D'abord assignée à résidence début septembre dans sa maison de Calcutta, l'écrivain découvre l'inquiétude du gouvernement local, soumis à la pression des partis politiques soucieux de s'assurer le vote islamiste. A partir du 23 novembre, ce sera l'« éloignement » dans un endroit inconnu près de Delhi. Mesure qui se transforme vite en un internement pur et simple, destiné à obliger la prisonnière à quitter l'Inde de son propre gré. Ce qu'elle refuse absolument. Cloîtrée dans sa cellule, avec pour seuls compagnons un ordinateur et un téléphone capricieux, elle résiste jusqu'au moment où, privée des soins appropriés, sa santé chancelle. Fin mars 2008, Taslima Nasreen a repris le chemin de l'exil.

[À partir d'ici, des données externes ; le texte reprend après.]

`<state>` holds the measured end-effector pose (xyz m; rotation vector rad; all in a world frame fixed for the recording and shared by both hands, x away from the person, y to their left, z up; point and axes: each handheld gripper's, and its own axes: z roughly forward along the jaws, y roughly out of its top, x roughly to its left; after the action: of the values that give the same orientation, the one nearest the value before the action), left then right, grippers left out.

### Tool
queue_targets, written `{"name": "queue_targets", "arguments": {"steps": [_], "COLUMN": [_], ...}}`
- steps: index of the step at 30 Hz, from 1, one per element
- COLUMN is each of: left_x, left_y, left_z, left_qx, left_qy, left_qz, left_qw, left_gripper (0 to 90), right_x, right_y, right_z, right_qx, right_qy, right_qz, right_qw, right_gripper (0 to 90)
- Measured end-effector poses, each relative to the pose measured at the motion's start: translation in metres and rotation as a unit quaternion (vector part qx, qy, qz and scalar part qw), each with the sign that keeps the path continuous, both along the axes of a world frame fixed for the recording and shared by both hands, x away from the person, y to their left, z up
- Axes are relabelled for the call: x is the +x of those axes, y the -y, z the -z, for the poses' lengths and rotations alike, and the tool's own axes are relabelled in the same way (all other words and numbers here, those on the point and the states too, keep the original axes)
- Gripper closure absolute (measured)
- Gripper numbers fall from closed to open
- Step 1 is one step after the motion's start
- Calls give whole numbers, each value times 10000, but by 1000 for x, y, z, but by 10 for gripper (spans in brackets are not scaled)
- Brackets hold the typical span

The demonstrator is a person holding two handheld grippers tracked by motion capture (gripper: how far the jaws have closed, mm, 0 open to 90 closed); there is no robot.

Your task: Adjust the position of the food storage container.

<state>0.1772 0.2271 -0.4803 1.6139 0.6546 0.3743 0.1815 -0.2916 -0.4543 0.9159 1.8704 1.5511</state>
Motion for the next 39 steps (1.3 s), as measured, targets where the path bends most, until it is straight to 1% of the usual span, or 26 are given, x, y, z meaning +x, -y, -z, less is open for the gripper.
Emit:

Ces pages, tissées d'angoisse et de solitude, sont aussi un long cri d'étonnement : pourquoi cette grande démocratie laïque qu'est l'Inde, où elle avait cru trouver enfin refuge et justice, lui a-t-elle infligé cette ultime punition ? De quel péché Taslima s'est-elle rendue coupable ? Celui d'avoir dit la vérité ?
Biographie
Née en 1962 dans l'actuel Bangladesh, Taslima Nasreen, médecin de formation, entame très vite une carrière littéraire et connait la notoriété grâce à ses poèmes, ses essais et ses éditoriaux engagés.
En 1994, après la publication d'un article où elle critique le Coran, elle fait l'objet d'une « fatwa » émise par des mollahs extrémistes. Commence alors un long exil, qui la conduira de l'Inde à la Suède.